Gemeinwesendiakonie – was ist das?

Peter Meißner ist im Haus kirchlicher Dienste für das Projekt Gemeinwesendiakonie zuständig. Im Kurzinterview erklärt er, was Gemeinwesendiakonie eigentlich ist.

Worin unterscheidet sich Gemeinwesendiakonie von anderem diakonischen Handeln?

Peter Meißner: Gemeinwesendiakonie ist die strukturierte und gemeinsame Handlungsstrategie von Kirchengemeinde und Diakonie in der Wahrnehmung des Stadtteils oder Dorfes unter Einbeziehung der Menschen vor Ort. Sie orientiert sich hierbei an den Lebenslagen und Themen der Menschen. Für die Kirchengemeinden bedeutet dies, die konsequente Ausrichtung der Gemeinde als Teil des Gemeinwesens und an den Bedürfnissen der Menschen im Sozialraum. In der Kooperation zwischen Kirchengemeinde, Diakonie, Kommune und anderen Akteuren wird die gemeinsame Verantwortung für das Dorf, den Stadtteil ins Blickfeld jeglichen Handelns gestellt. Gemeinwesendiakonie ist zudem eine Arbeit an der Haltung, die die Mitwirkenden dazu anregt und befähigt, die Menschen zu befragen und aktiv mit einzubeziehen. Projekte und Vorhaben werden nicht für sondern mit den Menschen entwickelt.

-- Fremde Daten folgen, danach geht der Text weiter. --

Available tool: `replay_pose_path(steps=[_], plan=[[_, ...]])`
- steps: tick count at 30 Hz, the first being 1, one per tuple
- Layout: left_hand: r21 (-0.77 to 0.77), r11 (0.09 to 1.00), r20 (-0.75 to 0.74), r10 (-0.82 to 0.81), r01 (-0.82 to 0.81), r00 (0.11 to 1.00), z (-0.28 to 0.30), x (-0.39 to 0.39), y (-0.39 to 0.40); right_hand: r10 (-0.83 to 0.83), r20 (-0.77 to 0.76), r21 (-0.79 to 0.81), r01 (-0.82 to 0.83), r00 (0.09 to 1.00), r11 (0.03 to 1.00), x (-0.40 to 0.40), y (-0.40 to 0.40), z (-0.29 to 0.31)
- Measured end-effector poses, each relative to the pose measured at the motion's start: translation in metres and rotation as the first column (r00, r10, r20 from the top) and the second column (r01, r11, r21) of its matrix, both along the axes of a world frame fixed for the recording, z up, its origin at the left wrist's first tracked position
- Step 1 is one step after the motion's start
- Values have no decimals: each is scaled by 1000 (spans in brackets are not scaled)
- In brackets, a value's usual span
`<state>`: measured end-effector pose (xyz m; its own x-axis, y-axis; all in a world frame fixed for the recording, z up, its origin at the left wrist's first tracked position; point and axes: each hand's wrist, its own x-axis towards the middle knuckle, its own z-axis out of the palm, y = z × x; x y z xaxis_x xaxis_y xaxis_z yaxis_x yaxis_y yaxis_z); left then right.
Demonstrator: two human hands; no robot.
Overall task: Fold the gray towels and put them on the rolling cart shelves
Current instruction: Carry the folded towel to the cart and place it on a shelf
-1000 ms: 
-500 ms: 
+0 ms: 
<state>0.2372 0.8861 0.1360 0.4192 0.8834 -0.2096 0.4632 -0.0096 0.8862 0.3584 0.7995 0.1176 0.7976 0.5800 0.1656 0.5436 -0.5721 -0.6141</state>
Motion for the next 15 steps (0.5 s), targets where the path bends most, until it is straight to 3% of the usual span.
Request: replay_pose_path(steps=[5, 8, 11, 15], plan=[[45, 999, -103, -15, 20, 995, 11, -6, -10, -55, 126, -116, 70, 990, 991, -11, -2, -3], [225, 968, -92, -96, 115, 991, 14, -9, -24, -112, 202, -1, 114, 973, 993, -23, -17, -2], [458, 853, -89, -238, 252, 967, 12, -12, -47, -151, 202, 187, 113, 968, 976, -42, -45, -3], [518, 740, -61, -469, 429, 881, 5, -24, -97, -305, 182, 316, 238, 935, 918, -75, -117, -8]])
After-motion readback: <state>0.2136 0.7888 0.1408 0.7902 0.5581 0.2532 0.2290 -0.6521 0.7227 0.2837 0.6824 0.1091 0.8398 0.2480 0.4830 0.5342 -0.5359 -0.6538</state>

Welchen Gemeinden empfehlen Sie, sich in der Gemeinwesendiakonie zu engagieren und warum?

Peter Meißner: Kirchengemeinden entwickeln ihr Selbstverständnis oftmals im kirchlichen Kontext. Sie sehen sich zwar im Stadtteil oder Dorf beheimatet und verortet, bringen sich aber in gesellschaftlichen Fragen und Themen nur bedingt ein. Kirchengemeinden, die sich gerade in der Zusammenarbeit mit anderen Akteuren den gesellschaftlichen Herausforderungen des Stadtteils oder Dorfes stellen wollen, bekommen mit dem Arbeitsansatz der Gemeinwesendiakonie die Möglichkeit ihr Blickfeld und Handeln zu erweitern. Die Betrachtung des Wirkungs- sowie Umfelds der Kirchengemeinde ist ebenso Bestandteil wie die Kooperation zu innerkirchlichen und externen Partnern, wie die Einbeziehung von diakonischen Einrichtungen vor Ort.

Was hat das Gemeinwesen, die Kommune, von diesem Engagement einer Gemeinde? 

Peter Meißner: Mit dem Engagement im Gemeinwesen werden Kirchengemeinden, mehr als bisher ein zivilgesellschaftlicher Akteur. Sie entwickeln und gestalten mit ihrem Handeln die Themenfelder von Nachbarschaft und Teilhabe und bringen sich ein, wo das Gemeinwesen gut funktioniert, und auch dort,  wo es vor schwierigen Herausforderungen steht. Die Kirchengemeinde bringt sich in die gesellschaftlichen Themen ein und wirkt durch die Aushandlungsprozesse mit den Menschen vor Ort demokratiefördernd.